The Role of Anxiety and Past Trauma
Psychological factors don’t just accompany pain during sex. They actively shape it. Anxiety about repeated painful experiences triggers a cascade of physical responses: pelvic muscles tighten, natural lubrication decreases, and physiological arousal stalls. Some people develop extreme worry or even panic attacks when sexual activity is anticipated, which disrupts every phase of the body’s sexual response.
Past trauma, particularly sexual trauma, has a well-documented link to painful sex. Post-traumatic stress disorder changes the body’s neurochemical and hormonal processes in ways that interfere with arousal and increase muscle tension. Even consensual sexual encounters can trigger flashbacks, intrusive memories, and a heightened state of physical alertness that makes the pelvic floor clench. This doesn’t mean the pain is “all in your head.” The muscle tension and tissue changes are real and measurable. It means that for many people, effective treatment needs to address both the physical and emotional layers of what’s happening.
How Pain During Sex Is Evaluated
A provider will typically start by asking detailed questions: where exactly you feel the pain, when it started, whether it happens with every attempt or only in certain positions, and whether you have other symptoms like unusual discharge, irregular bleeding, or urinary issues. A pelvic exam helps rule out visible causes like infections, cysts, or signs of tissue thinning. For conditions like vulvodynia, the exam may involve gently touching different areas of the vulva to map where the sensitivity is concentrated.

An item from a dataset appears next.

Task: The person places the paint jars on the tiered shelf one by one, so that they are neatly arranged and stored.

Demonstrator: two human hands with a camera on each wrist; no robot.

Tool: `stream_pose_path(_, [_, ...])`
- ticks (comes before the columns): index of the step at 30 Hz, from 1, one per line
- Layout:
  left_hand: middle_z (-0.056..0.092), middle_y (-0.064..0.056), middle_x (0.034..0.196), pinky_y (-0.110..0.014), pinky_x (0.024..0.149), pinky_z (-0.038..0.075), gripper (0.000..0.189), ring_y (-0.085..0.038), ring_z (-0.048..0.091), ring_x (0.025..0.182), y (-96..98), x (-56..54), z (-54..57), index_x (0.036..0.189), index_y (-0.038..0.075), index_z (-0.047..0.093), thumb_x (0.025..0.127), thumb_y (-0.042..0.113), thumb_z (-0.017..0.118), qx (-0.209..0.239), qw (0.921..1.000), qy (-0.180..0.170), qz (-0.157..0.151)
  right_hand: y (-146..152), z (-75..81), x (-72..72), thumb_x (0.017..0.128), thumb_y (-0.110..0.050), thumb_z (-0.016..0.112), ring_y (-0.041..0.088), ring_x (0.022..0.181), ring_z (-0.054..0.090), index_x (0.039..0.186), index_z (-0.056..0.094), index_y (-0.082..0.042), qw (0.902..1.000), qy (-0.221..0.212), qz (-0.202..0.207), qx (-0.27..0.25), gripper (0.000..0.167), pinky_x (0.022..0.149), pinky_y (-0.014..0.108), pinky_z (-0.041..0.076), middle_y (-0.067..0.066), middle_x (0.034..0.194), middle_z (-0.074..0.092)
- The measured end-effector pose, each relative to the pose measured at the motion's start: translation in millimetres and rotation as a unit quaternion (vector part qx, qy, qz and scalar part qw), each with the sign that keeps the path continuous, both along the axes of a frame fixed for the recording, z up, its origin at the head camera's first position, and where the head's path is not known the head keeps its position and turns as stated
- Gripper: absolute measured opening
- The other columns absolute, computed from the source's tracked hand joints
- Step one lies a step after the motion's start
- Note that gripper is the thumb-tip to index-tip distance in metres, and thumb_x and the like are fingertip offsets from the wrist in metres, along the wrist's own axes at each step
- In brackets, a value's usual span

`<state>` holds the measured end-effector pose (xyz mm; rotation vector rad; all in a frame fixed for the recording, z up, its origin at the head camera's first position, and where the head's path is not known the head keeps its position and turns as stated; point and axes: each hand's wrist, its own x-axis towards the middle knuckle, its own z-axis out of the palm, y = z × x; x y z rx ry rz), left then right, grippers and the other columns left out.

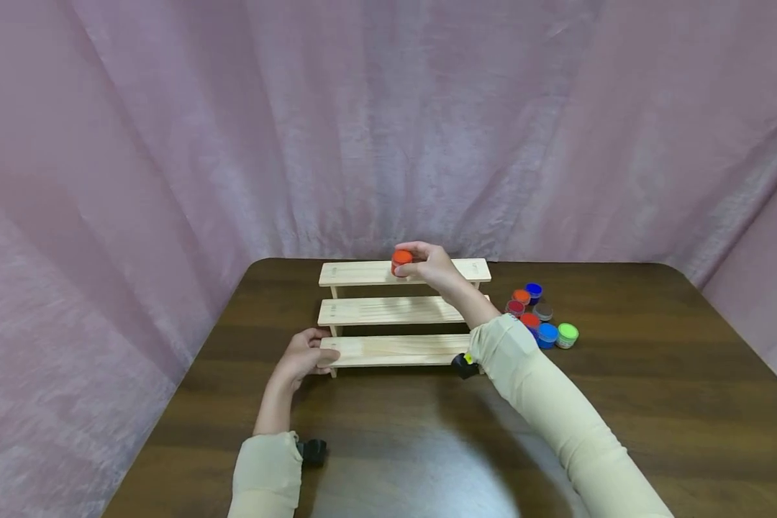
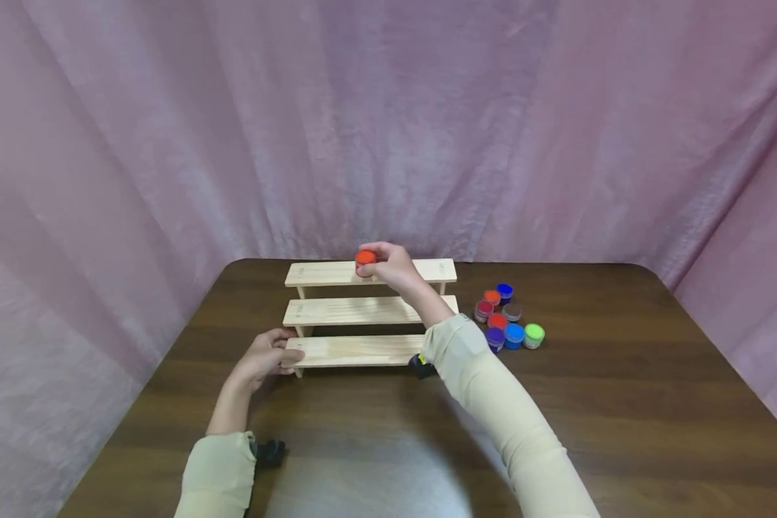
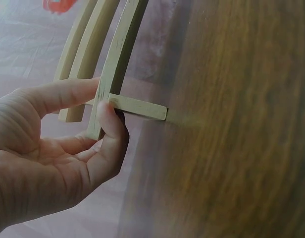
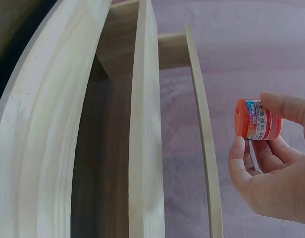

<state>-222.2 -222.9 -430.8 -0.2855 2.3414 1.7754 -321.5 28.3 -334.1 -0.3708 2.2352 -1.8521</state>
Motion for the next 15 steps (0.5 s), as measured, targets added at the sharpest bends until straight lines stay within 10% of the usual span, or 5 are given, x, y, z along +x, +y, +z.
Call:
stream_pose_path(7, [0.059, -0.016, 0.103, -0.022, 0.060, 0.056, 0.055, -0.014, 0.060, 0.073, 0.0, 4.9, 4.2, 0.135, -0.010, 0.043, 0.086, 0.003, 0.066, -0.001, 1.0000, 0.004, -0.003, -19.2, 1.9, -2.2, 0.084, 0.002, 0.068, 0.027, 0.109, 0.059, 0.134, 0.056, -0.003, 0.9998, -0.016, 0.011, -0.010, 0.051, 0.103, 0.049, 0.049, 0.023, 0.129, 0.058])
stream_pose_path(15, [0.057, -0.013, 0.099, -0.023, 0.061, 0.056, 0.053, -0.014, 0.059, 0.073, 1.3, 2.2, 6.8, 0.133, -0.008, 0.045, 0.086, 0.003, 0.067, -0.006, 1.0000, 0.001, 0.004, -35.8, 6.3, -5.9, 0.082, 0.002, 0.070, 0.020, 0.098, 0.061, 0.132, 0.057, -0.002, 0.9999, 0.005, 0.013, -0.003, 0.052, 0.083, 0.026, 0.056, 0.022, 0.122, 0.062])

Depending on what the initial evaluation suggests, further steps might include testing for sexually transmitted infections, imaging to look for fibroids or endometriosis, or hormone level checks. The goal is to distinguish between the many overlapping causes, since treatments vary significantly depending on whether the problem is muscular, hormonal, infectious, or structural.

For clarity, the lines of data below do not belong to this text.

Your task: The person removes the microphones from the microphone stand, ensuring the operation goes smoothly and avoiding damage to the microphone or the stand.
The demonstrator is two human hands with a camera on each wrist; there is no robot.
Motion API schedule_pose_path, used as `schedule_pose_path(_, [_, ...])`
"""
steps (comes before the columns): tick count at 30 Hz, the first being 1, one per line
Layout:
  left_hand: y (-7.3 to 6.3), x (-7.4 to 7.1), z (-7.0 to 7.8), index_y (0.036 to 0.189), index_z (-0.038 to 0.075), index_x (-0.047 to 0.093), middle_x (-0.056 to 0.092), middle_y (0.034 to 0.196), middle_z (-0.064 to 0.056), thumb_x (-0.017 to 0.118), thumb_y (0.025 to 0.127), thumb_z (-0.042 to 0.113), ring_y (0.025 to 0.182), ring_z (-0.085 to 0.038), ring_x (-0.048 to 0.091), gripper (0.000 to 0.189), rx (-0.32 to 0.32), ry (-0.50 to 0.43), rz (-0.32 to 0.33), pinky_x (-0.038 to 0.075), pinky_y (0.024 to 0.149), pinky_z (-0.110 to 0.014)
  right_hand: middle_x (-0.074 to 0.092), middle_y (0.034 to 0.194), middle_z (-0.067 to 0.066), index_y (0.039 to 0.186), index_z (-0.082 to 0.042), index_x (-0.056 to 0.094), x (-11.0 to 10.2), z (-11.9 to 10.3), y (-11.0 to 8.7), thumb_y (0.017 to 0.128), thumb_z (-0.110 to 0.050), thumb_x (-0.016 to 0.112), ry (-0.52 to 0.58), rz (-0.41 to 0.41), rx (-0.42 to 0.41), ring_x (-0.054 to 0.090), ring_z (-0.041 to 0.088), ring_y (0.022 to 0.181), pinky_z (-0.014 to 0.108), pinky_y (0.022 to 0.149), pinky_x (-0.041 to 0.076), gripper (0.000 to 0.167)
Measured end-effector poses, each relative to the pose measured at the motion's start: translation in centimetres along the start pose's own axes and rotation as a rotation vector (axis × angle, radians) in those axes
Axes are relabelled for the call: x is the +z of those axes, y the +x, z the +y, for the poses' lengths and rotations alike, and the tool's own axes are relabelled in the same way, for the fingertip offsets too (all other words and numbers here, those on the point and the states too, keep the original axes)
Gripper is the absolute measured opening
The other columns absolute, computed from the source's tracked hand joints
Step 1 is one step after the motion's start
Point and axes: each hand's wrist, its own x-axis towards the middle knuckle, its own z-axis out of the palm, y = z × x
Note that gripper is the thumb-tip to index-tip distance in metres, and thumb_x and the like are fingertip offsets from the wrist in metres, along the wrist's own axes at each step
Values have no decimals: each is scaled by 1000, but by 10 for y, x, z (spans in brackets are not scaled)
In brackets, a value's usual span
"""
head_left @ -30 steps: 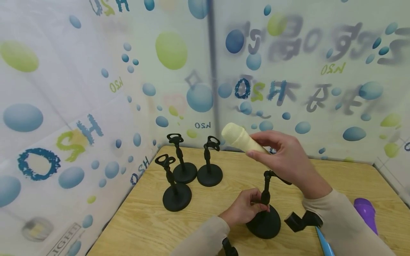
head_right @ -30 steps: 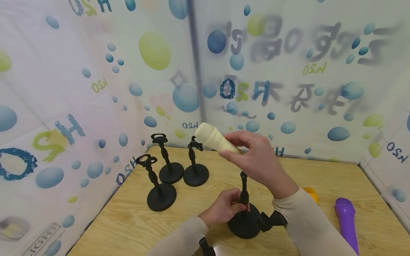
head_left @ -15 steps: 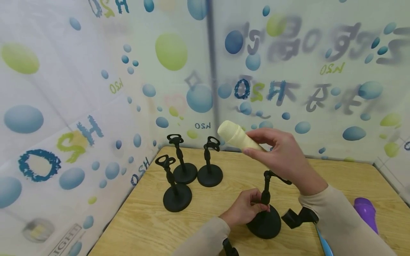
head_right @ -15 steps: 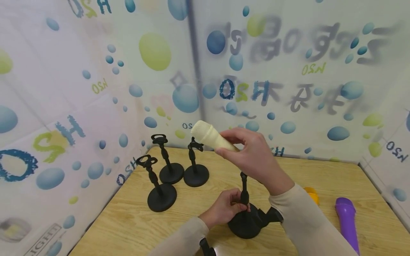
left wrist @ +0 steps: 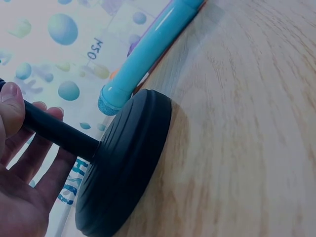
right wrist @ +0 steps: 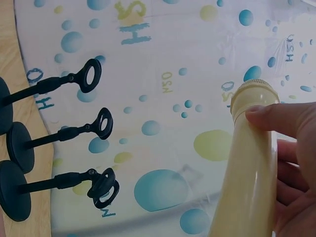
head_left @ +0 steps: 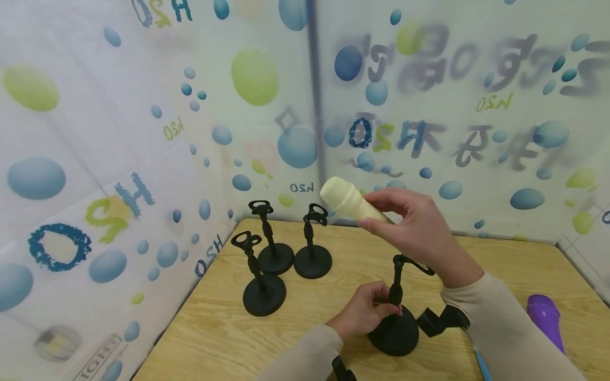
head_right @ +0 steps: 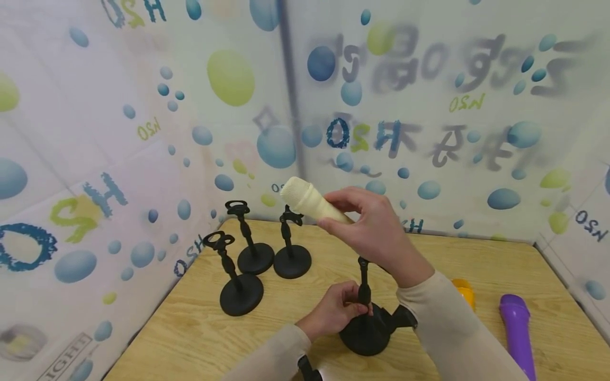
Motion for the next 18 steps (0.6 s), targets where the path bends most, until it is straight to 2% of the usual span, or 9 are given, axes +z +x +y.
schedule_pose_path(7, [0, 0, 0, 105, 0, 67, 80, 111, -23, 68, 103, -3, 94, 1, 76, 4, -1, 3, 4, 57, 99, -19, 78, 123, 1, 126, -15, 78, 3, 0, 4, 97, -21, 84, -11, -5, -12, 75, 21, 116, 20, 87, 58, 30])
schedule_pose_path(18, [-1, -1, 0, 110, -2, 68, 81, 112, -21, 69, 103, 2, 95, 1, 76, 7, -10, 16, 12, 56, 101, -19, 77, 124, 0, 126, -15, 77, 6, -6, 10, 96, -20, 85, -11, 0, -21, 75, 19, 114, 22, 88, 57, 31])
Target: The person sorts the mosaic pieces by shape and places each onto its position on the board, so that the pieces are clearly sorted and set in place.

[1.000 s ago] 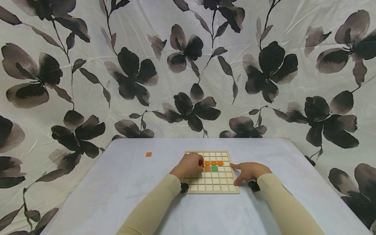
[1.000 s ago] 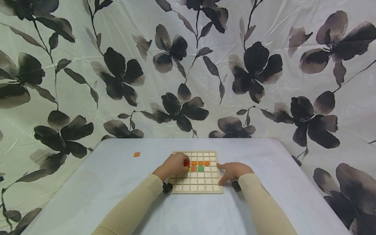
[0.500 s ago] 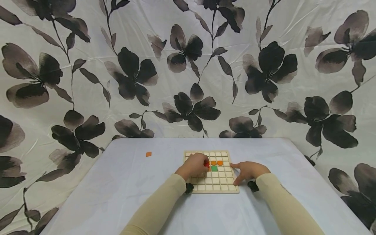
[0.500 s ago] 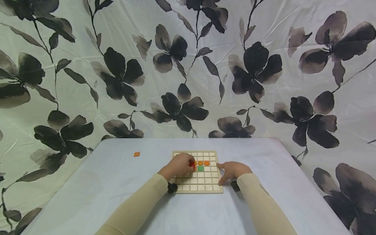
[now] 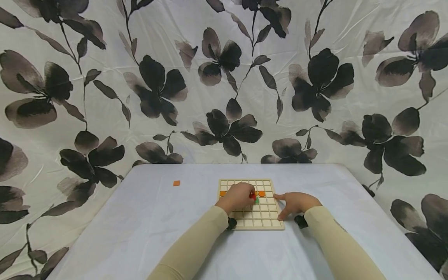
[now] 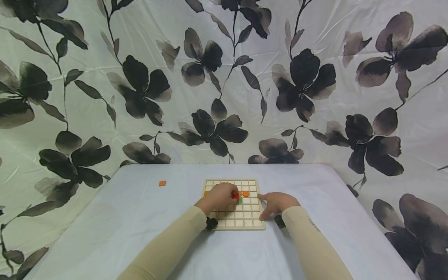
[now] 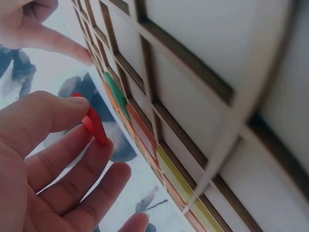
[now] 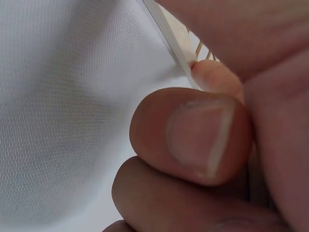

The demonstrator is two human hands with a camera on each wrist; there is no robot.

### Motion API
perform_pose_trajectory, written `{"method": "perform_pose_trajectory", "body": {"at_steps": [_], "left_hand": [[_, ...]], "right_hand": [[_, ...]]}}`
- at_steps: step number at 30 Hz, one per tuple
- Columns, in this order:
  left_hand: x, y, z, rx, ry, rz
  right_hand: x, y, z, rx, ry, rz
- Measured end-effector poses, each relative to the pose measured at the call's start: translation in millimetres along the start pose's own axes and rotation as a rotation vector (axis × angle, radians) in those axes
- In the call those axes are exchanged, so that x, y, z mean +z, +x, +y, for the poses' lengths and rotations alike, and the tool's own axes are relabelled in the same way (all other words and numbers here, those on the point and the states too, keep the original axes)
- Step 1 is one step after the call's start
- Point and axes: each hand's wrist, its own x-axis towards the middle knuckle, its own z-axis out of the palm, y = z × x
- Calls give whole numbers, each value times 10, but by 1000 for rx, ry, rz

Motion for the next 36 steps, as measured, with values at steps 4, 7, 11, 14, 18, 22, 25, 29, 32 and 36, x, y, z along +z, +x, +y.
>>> {"method": "perform_pose_trajectory", "body": {"at_steps": [4, 7, 11, 14, 18, 22, 25, 29, 32, 36], "left_hand": [[-3, 28, 54, 5, 9, -4], [-5, 61, 96, 10, 12, -13], [12, 113, 149, -3, 9, -41], [37, 145, 172, -20, 3, -62], [87, 184, 177, -10, 21, -63], [119, 224, 193, 10, 39, -54], [133, 252, 216, 12, 33, -53], [142, 277, 249, 10, 39, -63], [130, 282, 273, 2, 50, -73], [109, 280, 299, -4, 65, -86]], "right_hand": [[-1, 5, 7, 0, -10, 7], [2, 6, 8, 7, -16, 9], [15, 13, 12, 19, -10, 6], [21, 21, 12, 18, -11, 5], [17, 13, 7, 7, -23, 2], [13, 6, 8, -3, -26, 0], [10, -1, 7, -9, -25, 3], [4, -15, -2, -14, -22, 6], [2, -20, -10, -12, -22, 6], [1, -29, -17, 0, -20, 3]]}}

Treatment Options That Work
Treatment depends entirely on the underlying cause, but several approaches have strong evidence behind them. For infections, appropriate treatment clears the inflammation and the pain typically resolves with it. For hormonal dryness, topical estrogen therapy restores vaginal tissue thickness and moisture over several weeks. Lubricants provide immediate relief during sex while longer-term treatments take effect.
Pelvic floor physical therapy is one of the most effective options for muscle-related pain, including vaginismus and chronic pelvic floor tension. A pelvic floor therapist uses techniques like manual therapy (hands-on work to release tight muscles), biofeedback (a sensor that shows you how your pelvic muscles are contracting so you can learn to relax them), and graduated vaginal dilators that help you slowly and comfortably retrain the muscles to accept penetration without clenching. In studies of women with chronic pelvic pain and painful sex who completed at least 12 therapy sessions, 45% reported improvement in pain during intercourse. For vaginismus specifically, internal manual techniques were found to be the most effective approach, followed by patient education and at-home dilation exercises. Broader reviews of pelvic floor therapy for pelvic pain found that 59 to 80% of women reported improvement.

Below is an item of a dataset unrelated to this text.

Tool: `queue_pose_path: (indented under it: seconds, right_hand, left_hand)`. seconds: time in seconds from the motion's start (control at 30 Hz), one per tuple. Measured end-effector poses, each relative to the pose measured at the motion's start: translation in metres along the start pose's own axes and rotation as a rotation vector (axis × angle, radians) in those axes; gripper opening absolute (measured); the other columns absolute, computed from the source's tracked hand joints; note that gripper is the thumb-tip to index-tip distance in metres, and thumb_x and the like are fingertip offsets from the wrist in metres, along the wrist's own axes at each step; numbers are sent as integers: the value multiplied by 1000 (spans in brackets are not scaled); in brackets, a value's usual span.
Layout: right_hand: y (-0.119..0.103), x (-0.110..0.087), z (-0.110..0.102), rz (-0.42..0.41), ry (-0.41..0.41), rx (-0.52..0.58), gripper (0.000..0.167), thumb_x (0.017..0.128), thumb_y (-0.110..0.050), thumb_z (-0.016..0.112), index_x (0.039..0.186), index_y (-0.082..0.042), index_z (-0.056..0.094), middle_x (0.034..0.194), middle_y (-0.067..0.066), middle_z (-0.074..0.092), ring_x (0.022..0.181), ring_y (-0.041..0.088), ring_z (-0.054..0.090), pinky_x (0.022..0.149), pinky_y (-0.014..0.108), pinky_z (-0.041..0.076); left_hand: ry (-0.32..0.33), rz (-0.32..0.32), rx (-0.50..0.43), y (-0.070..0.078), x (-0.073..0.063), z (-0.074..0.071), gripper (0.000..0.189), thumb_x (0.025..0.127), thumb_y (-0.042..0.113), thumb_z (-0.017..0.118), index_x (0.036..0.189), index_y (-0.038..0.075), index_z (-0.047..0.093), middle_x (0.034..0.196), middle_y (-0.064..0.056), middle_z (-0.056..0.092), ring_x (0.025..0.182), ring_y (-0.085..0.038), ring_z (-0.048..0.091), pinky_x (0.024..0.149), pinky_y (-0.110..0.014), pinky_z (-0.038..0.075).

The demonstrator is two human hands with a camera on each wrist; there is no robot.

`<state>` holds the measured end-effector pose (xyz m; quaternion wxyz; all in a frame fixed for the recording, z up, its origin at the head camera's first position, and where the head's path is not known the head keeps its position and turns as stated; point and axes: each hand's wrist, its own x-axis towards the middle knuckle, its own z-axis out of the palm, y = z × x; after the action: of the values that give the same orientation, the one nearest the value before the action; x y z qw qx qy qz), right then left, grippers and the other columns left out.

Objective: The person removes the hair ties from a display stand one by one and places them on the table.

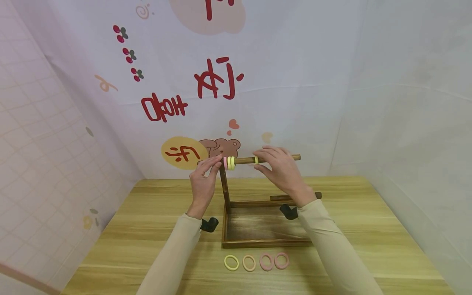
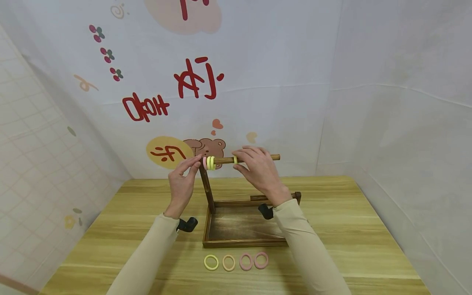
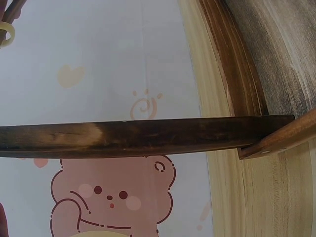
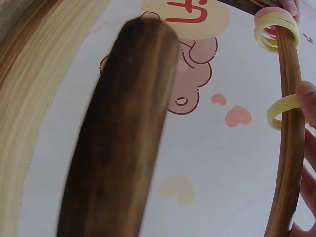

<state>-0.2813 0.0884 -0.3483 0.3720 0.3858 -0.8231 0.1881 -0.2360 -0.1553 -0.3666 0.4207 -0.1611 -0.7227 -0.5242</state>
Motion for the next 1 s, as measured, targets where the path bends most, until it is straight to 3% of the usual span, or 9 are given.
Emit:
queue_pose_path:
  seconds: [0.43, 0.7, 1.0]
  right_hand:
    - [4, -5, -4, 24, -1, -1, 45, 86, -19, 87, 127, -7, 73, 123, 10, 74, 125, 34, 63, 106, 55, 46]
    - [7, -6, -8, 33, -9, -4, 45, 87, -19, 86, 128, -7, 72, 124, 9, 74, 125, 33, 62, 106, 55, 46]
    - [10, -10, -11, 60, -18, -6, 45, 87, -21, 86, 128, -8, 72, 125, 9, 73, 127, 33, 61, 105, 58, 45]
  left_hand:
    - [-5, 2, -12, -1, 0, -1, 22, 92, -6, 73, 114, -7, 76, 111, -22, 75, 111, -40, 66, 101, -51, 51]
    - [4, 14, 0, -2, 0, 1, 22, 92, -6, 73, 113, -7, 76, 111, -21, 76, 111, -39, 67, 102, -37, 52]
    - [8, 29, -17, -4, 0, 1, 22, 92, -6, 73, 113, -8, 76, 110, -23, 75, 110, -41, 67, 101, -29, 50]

For conditions like endometriosis or fibroids, treatment may involve hormonal therapy to manage tissue growth or, in some cases, surgical intervention to remove problematic tissue. Cognitive behavioral therapy and trauma-focused therapy can be highly effective for people whose pain is linked to anxiety or past trauma, particularly when combined with physical therapy that addresses the muscle tension side of the equation.
Pain during sex is not something you need to tolerate or push through. Nearly every cause has a treatment path, and many people see significant improvement once the right cause is identified.